Rosmarie Baltensweiler

Video: Marc Asekhame, Zurich
Cut: Max Wuchner
Interview: Corine Gisel, common-interest, Basel

Rosmarie Baltensweiler

Designer de produit

Le luminaire entre affaire de famille et produit mondial

Rosmarie Baltensweiler a conçu son premier luminaire en 1951 avec son époux Rico parce qu’il leur manquait un modèle adéquat pour leur appartement. Avec sa tête noire et blanche, son lourd pied de métal, ses fines tiges chromées et ses six axes de déplacement, cette lampe sur pied peut être déployée et orientée dans toutes les directions, s’adaptant ainsi à des environnements et des usages très différents. Plafonnier aujourd’hui, elle sera demain lampe de lecture.

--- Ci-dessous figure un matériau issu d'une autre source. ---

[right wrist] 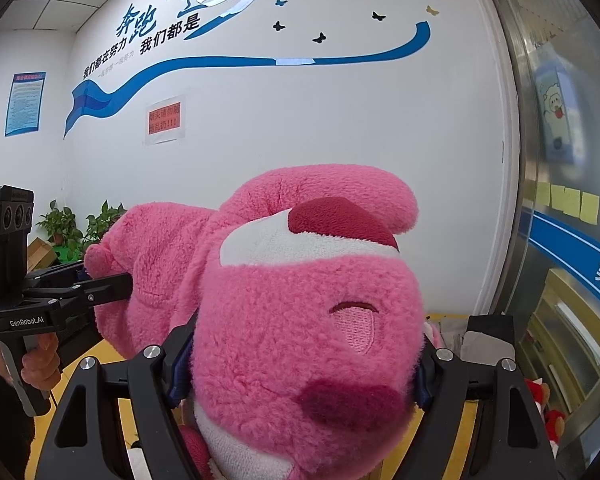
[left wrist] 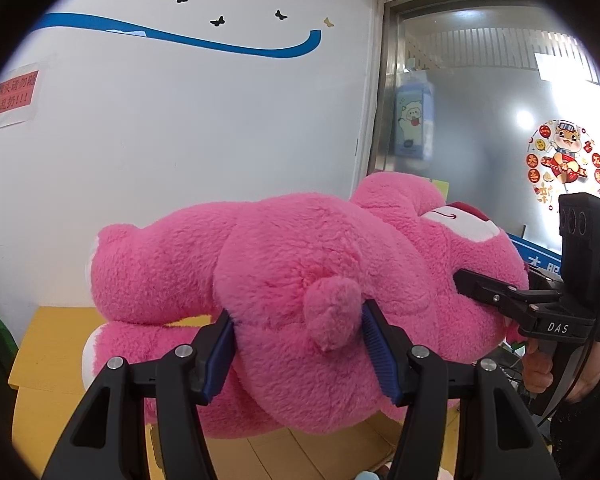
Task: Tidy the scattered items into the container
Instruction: 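Carry the pink bear with both grippers over the cardboard box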
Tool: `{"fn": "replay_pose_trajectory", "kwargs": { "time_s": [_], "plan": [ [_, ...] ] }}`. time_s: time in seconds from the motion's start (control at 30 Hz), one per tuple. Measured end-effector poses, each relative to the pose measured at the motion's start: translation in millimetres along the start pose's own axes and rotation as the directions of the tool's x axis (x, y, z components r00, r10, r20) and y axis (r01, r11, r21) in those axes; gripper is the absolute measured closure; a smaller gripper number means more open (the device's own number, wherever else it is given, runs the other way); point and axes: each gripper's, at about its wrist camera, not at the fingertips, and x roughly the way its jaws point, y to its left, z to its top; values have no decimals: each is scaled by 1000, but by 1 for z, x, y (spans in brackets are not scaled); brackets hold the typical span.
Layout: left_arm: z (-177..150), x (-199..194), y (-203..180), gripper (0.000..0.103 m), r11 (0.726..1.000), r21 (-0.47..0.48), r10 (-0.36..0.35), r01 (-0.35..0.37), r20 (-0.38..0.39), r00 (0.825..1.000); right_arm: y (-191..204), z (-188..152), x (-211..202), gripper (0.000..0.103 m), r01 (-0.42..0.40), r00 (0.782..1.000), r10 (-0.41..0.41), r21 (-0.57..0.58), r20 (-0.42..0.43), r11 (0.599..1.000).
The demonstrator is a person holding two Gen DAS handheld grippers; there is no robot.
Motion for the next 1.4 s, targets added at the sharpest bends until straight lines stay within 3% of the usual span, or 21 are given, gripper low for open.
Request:
{"fn": "replay_pose_trajectory", "kwargs": {
  "time_s": [0.23, 0.53, 0.6, 0.63, 0.8, 0.9, 1.07, 1.2, 1.4],
  "plan": [
    [-10, 45, 24, 44, 1000, -17, 16, -17, -61, 998, -23, -7, 57, 19, -15, 998, 17, 40, -55, 999],
    [-51, 110, 60, 44, 997, -78, 12, -27, -193, 981, -49, -51, 148, 19, -24, 981, 42, 95, -190, 995],
    [-62, 124, 65, 54, 996, -84, 15, -35, -227, 974, -55, -64, 166, 19, -20, 974, 42, 102, -223, 995],
    [-67, 130, 66, 54, 995, -90, 13, -36, -245, 970, -58, -71, 175, 19, -17, 970, 42, 106, -240, 994],
    [-96, 166, 76, 54, 990, -130, 7, -52, -323, 946, -74, -106, 215, 19, -6, 944, 52, 142, -325, 990],
    [-113, 187, 83, 60, 987, -153, -7, -54, -373, 928, -87, -129, 237, 19, -2, 925, 65, 166, -375, 986],
    [-141, 218, 88, 84, 982, -188, -63, -27, -455, 888, -103, -166, 272, 20, 11, 886, 76, 185, -458, 983],
    [-157, 238, 85, 85, 984, -177, -59, -36, -503, 862, -115, -195, 293, 21, 18, 850, 93, 205, -519, 979],
    [-172, 244, 92, 85, 982, -187, -80, -24, -528, 846, -138, -233, 311, 22, 16, 793, 163, 289, -586, 957]
  ]
}}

L’exemplaire unique qu’ils ont fabriqué eux-mêmes est cependant rapidement devenu le premier d’une petite série pour les amis. Elle a été suivie par une commande de la maison d’ameublement Wohnbedarf, une mention dans le magazine Bauen + Wohnen puis, en 1954, une place sur la couverture du Catalogue suisse de l’Équipement du Schweizerischen Werkbund. Baptisé entretemps Type 600, le luminaire attira alors l’attention de l’entreprise internationale d’aménagement d’intérieur Knoll, qui l’intégra dans son catalogue. En 1956, il se retrouva dans un appartement modèle de Le Corbusier et entra, un an plus tard, dans la collection de Die Neue Sammlung, le musée du design de Munich. Autrement dit : l’objet créé hier pour un usage privé est aujourd’hui un produit mondial.

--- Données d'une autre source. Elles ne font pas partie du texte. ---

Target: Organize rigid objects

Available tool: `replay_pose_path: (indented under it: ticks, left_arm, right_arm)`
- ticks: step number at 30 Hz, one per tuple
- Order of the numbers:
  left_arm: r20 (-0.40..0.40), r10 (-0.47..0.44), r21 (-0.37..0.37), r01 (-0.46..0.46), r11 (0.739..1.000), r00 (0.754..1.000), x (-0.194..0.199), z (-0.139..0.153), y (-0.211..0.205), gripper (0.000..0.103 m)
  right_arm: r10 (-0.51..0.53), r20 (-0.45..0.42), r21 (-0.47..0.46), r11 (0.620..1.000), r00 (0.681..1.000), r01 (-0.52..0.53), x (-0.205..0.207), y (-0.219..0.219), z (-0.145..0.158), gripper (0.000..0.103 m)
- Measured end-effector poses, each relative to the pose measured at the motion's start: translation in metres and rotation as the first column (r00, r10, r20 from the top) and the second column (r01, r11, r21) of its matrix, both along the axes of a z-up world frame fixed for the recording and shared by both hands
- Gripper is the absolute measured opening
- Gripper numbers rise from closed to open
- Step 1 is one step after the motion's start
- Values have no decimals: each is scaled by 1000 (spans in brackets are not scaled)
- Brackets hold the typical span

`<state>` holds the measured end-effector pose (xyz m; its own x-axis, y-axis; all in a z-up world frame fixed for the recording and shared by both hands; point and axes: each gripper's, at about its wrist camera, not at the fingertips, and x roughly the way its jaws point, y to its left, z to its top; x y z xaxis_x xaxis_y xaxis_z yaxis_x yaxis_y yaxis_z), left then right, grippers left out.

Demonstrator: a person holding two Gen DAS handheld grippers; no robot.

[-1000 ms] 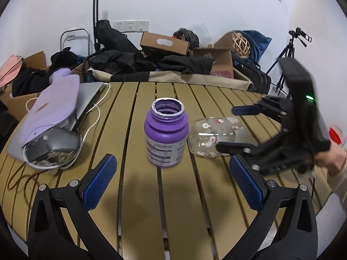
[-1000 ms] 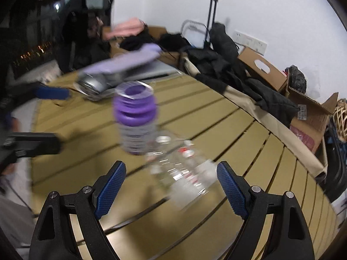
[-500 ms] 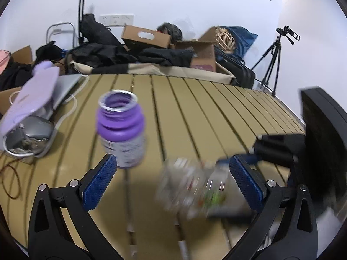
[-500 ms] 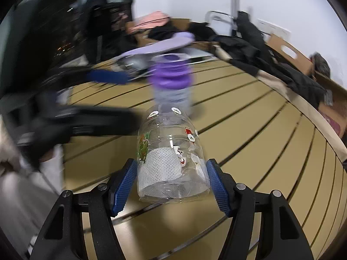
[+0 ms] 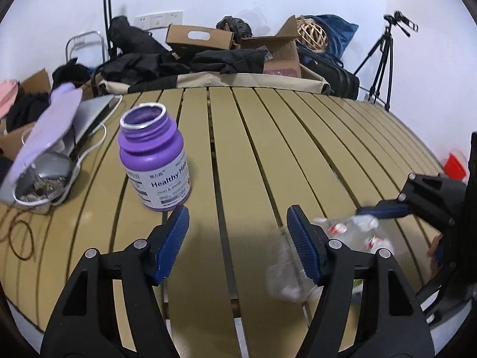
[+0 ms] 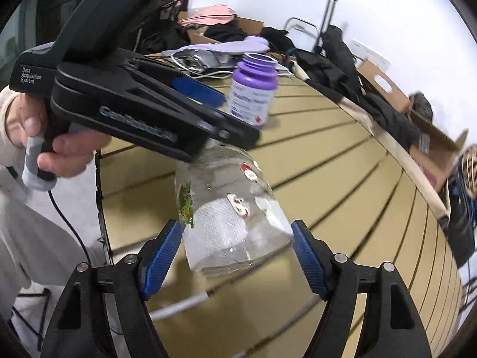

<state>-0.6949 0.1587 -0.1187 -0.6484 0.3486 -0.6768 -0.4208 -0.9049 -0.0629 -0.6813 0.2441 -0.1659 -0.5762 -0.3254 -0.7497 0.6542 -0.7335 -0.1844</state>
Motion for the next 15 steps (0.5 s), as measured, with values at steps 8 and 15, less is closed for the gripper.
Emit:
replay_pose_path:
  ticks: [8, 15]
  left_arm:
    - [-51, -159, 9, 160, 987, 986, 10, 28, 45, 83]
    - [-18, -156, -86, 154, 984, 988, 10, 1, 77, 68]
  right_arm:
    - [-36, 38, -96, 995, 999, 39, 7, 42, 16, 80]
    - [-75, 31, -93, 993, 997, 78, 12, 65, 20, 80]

Le succès de Type 600 a donné naissance à l’entreprise familiale Baltensweiler, qui a maintenant plus de soixante ans d’existence. Le design des luminaires réunissait alors l’expérience d’architecte d’intérieur de Rosmarie et les compétences d’ingénieur électricien de Rico, conjuguant le sens de l’espace et de la forme de la créatrice avec la fascination de son époux pour la technologie. Ils ont ainsi développé ensemble une petite entreprise de réputation internationale toute en élevant quatre enfants. Leur chalet d’Ebikon, dans le canton de Lucerne, était à la fois leur demeure, leur atelier et leur site de production. Après le décès inattendu de Rico Baltensweiler en 1987, les enfants du couple, Gabriel et Karin, ont pris en charge des tâches importantes dans l’entreprise familiale. Et, à partir de 2013, Rosmarie Baltensweiler a commencé à se retirer. Aujourd’hui, en 2019, l’entreprise Baltensweiler fabrique et commercialise seize familles différentes de luminaires. Dont une réédition de Type 600.
Aujourd’hui comme hier, la conception et la production vont de pair dans cette petite entreprise. « Nous avons toujours cherché la simplification », dit Rosmarie Baltensweiler pour expliquer le formalisme de ses luminaires. Mais il ne s’agissait pas seulement d’un idéal esthétique. « Cela dépendait également des possibilités techniques, de ce qu’on pouvait vraiment produire. » Une réduction formelle entraîne également des économies de matériel et de fabrication.
La situation géopolitique globale des années 1970 a donné une des impulsions les plus importantes pour la petite entreprise familiale. Le rapport du Club de Rome et la crise pétrolière mondiale avaient attiré l’attention sur la durabilité et l’efficience énergétique. En réaction, Rosmarie et Rico Baltensweiler ont mis au point en 1972 leur lampe Halo 250, qui fit entrer dans les accessoires de maison les ampoules halogènes développées pour l’industrie automobile. Une préoccupation analogue a conduit en 1984 à la série de luminaires Manhattan, qui a ouvert les portes des appartements et des bureaux aux tubes néons alors peu répandus dans ces lieux. Une nouvelle innovation, l’ampoule fluorescente compacte, a conduit en 1987 à la création du luminaire sur pied Aladin. Puis, animée par l’esprit de pionner de Rosmarie Baltensweiler, l’entreprise a intégré avec succès la technologie LED en 2007.
Rosmarie Baltensweiler n’a jamais eu peur de la technique. Dans ses projets, elle s’est toujours confrontée aux nouvelles technologies sans jamais perdre des yeux la lumière elle-même. « Nous étions déjà à l’époque bien conscients des inconvénients des tubes fluorescents », se souvient-elle. « Ils donnent une lumière nébuleuse, une lumière qui ne vient pas d’une source unique et n’a pas de direction. Alors que nous sommes habitués à la lumière du soleil. C’est ainsi qu’on se sent bien. Et non pas dans le brouillard. » Une lampe constitue toujours un élément de l’habitat humain, que ce soit dans ses propres murs ou n’importe où ailleurs dans le monde.